_What to produce:_
Restate the whole of the data below word for word, skipping the images.
### Dataset excerpts
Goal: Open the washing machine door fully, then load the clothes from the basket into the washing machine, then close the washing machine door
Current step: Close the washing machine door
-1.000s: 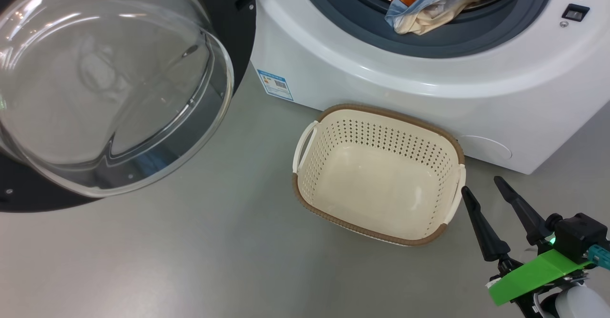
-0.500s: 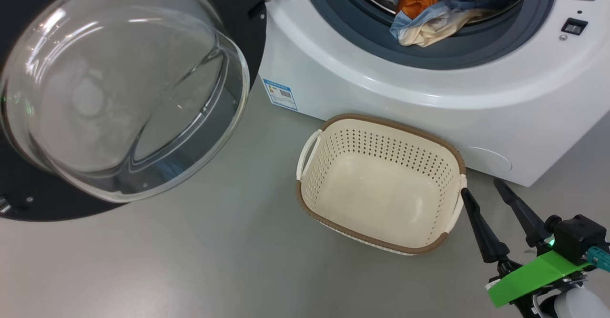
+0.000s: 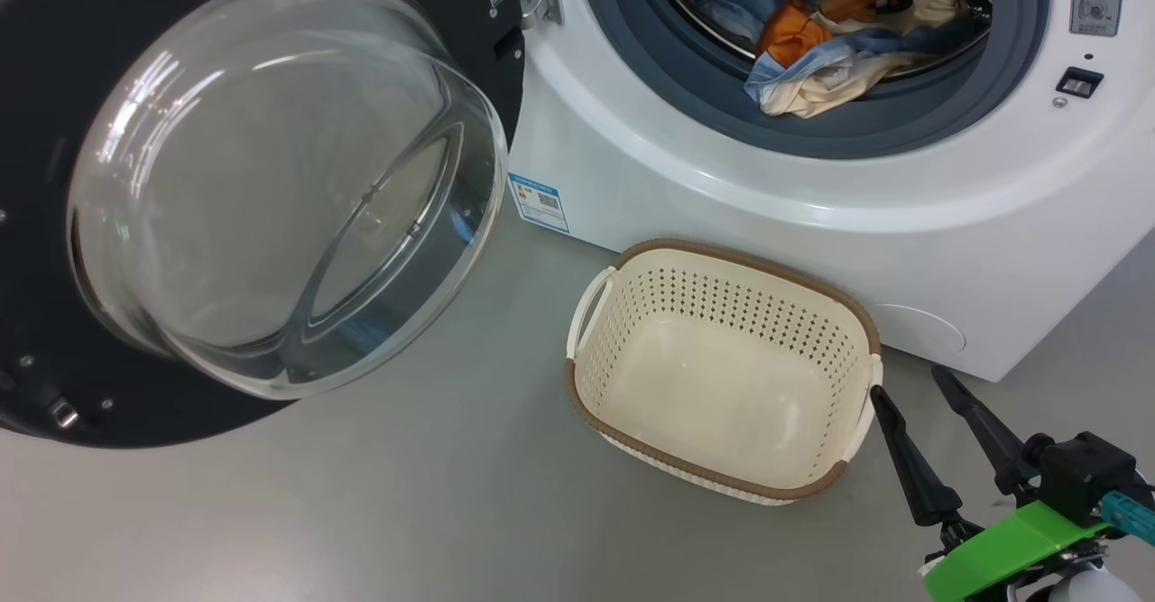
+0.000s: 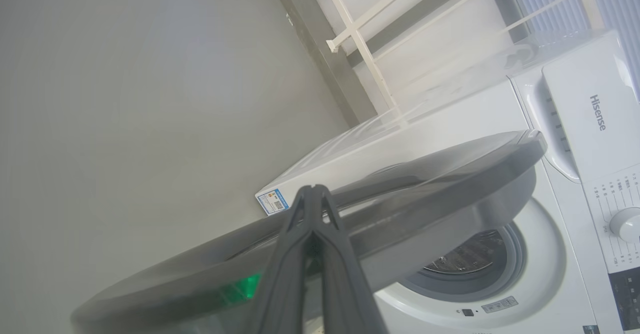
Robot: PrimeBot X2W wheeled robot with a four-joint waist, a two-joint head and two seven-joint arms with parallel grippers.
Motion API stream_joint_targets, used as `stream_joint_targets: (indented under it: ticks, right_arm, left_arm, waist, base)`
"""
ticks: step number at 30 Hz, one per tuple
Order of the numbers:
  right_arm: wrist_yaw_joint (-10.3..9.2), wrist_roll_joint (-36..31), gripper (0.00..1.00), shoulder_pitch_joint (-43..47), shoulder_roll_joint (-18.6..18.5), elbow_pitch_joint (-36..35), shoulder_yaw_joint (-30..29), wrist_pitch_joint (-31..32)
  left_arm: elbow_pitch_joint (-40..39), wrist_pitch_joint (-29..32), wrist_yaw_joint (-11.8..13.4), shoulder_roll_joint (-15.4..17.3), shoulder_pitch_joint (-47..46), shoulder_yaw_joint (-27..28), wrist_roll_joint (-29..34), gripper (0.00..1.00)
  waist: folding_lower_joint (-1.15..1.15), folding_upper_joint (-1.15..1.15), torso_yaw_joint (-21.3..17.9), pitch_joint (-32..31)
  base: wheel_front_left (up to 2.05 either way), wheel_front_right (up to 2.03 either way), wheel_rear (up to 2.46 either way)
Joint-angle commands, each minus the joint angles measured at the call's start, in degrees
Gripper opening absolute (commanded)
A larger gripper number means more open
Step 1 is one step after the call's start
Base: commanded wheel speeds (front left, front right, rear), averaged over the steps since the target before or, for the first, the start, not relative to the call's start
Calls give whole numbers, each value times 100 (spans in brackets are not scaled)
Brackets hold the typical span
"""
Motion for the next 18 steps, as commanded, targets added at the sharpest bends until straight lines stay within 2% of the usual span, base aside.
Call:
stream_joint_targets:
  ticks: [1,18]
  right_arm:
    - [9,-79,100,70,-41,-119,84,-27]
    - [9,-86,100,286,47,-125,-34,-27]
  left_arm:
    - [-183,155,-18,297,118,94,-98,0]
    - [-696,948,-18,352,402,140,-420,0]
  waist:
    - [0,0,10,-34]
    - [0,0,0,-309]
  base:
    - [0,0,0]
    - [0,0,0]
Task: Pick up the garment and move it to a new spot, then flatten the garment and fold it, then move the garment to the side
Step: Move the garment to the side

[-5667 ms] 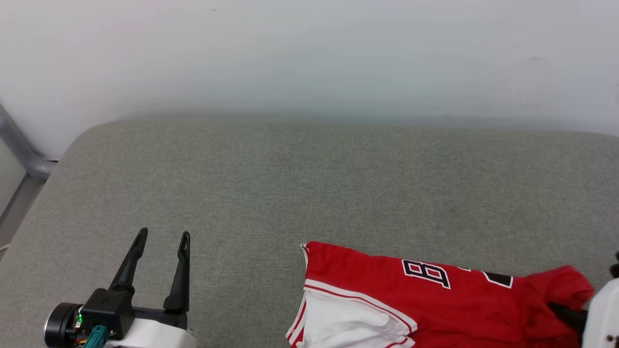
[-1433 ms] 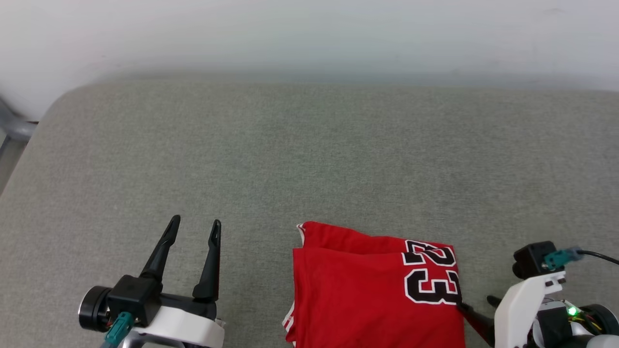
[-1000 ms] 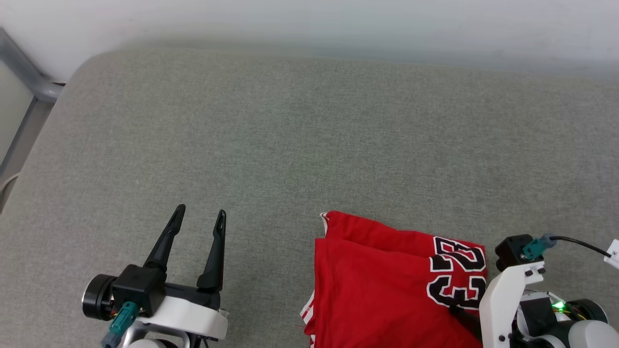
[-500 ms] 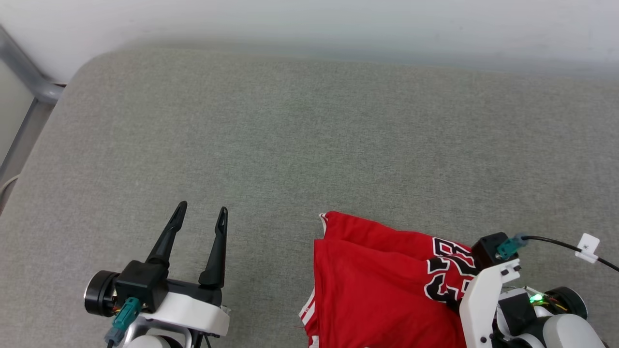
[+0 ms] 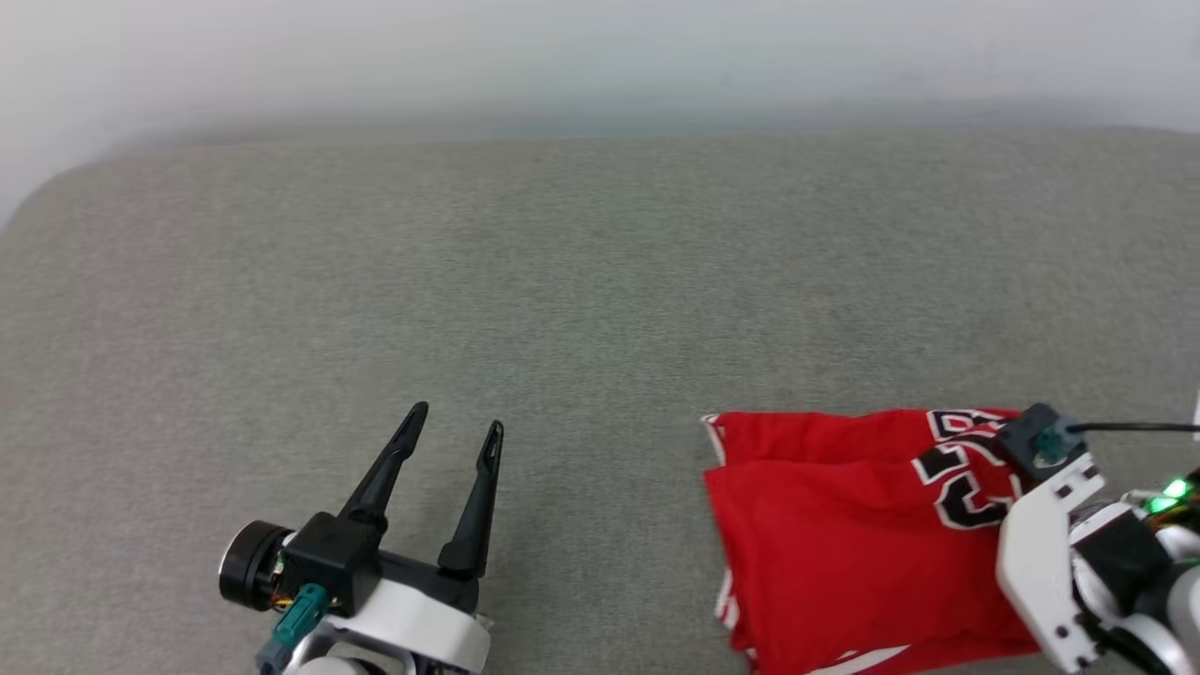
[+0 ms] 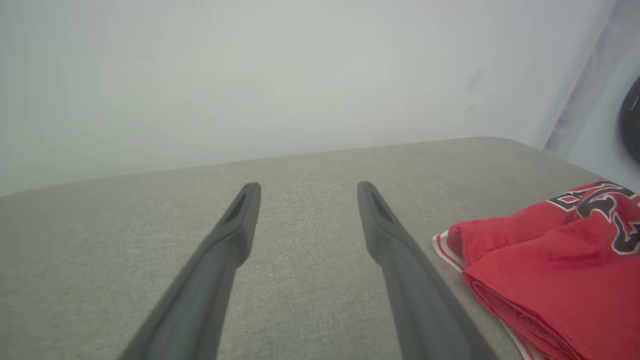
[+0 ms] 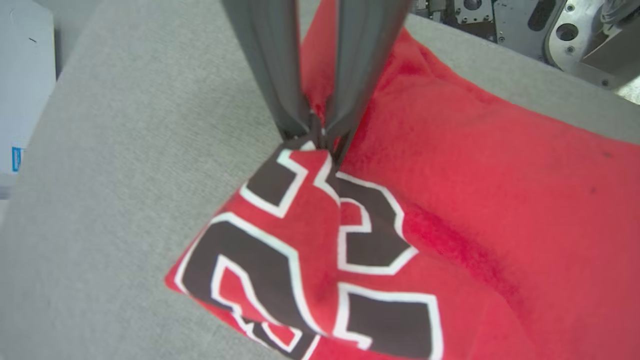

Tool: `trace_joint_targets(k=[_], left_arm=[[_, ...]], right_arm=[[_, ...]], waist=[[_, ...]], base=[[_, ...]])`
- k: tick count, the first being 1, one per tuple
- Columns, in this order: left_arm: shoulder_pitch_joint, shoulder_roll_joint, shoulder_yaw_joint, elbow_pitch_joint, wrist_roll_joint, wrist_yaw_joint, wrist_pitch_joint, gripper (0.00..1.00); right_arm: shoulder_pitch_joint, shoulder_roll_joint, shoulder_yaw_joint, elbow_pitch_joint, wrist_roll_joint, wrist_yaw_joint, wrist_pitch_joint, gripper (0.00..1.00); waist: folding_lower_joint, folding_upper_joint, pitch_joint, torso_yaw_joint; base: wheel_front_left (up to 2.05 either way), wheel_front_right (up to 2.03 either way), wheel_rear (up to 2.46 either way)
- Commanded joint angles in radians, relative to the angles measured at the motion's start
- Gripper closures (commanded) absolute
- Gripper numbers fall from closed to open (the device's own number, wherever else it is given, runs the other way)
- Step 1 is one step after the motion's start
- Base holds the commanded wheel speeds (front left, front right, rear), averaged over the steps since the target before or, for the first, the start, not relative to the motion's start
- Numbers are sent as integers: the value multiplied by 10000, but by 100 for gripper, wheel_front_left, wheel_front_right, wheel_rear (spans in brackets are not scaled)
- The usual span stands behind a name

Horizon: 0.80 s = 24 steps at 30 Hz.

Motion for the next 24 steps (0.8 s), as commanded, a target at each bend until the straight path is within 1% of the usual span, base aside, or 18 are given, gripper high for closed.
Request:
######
_Reply to the exercise:_
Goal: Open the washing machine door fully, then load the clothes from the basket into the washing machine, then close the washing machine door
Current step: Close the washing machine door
-1.000s: 
-0.500s: 
+0.000s: 
+0.000s: 
Robot: PrimeBot X2W wheeled robot with a four-joint waist, a two-joint head and two seven-joint arms with parallel grippers.
Motion API stream_joint_targets, used as `stream_joint_targets: (indented under it: ticks, right_arm, left_arm, waist, base)`
"""
ticks: step number at 30 Hz, one per tuple
Order of the numbers:
  right_arm: wrist_yaw_joint (-10.3..9.2), wrist_roll_joint (-36..31), gripper (0.00..1.00), shoulder_pitch_joint (-43..47), shoulder_roll_joint (-18.6..18.5), elbow_pitch_joint (-36..35), shoulder_yaw_joint (-30..29), wrist_pitch_joint (-31..32)
  left_arm: elbow_pitch_joint (-40..39), wrist_pitch_joint (-29..32), wrist_yaw_joint (-11.8..13.4), shoulder_roll_joint (-15.4..17.3), shoulder_pitch_joint (-47..46), shoulder_yaw_joint (-27..28), wrist_roll_joint (-29..34), gripper (0.00..1.00)
  waist: folding_lower_joint (-1.15..1.15), folding_upper_joint (-1.15..1.15), torso_yaw_joint (-21.3..17.9), pitch_joint (-32..31)
  base: wheel_front_left (up to 2.05 either way), wheel_front_right (up to 2.03 either way), wheel_rear (up to 2.46 either way)
Joint-angle commands, each minus the joint angles measured at the call's start, in degrees
Gripper opening absolute (commanded)
A larger gripper number means more open
Step 1 is one step after the call's start
Base: commanded wheel speeds (front left, front right, rear), averaged over the steps since the target before or, for the first, the start, not relative to the call's start
Calls give whole numbers, each value times 100 (spans in brackets are not scaled)
Brackets hold the typical span
"""
Motion for the next 18 steps, as commanded, targets added at the sharpest bends until straight lines stay within 2% of the usual span, base aside.
Call:
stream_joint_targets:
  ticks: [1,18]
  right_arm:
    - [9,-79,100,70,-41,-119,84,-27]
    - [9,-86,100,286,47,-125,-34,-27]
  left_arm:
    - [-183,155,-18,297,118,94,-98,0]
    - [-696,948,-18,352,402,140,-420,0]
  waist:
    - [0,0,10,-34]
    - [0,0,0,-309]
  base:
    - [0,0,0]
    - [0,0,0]
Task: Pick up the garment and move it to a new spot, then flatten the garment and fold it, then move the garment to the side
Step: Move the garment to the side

[-5667 ms] 
[-1433 ms] 
[-1000 ms] 
[-500 ms] 
[+0 ms] 
[+0 ms] 
[+0 ms] 

Tool: `trace_joint_targets(k=[_], left_arm=[[_, ...]], right_arm=[[_, ...]], waist=[[_, ...]], base=[[_, ...]])`
- k: tick count, the first being 1, one per tuple
- Columns, in this order: left_arm: shoulder_pitch_joint, shoulder_roll_joint, shoulder_yaw_joint, elbow_pitch_joint, wrist_roll_joint, wrist_yaw_joint, wrist_pitch_joint, gripper (0.00..1.00); right_arm: shoulder_pitch_joint, shoulder_roll_joint, shoulder_yaw_joint, elbow_pitch_joint, wrist_roll_joint, wrist_yaw_joint, wrist_pitch_joint, gripper (0.00..1.00); waist: folding_lower_joint, folding_upper_joint, pitch_joint, torso_yaw_joint; base: wheel_front_left (up to 2.05 either way), wheel_front_right (up to 2.03 either way), wheel_rear (up to 2.46 either way)
- Commanded joint angles in radians, relative to the angles measured at the motion's start
- Gripper closures (commanded) absolute
- Gripper numbers fall from closed to open (the device's own number, wherever else it is given, runs the other way)
- Step 1 is one step after the motion's start
- Base holds the commanded wheel speeds (front left, front right, rear), averaged over the steps since the target before or, for the first, the start, not relative to the motion's start
- Numbers are sent as integers: the value multiplied by 10000, but by 100 for gripper, wheel_front_left, wheel_front_right, wheel_rear (spans in brackets are not scaled)
- The usual span stands behind a name

Horizon: 0.80 s = 24 steps at 30 Hz.

Motion for the next 24 steps (0.8 s), as commanded, a target at each bend until the straight path is within 1% of the usual span, base aside, or 18 are given, gripper high for closed.
Request:

The output has nothing more to it.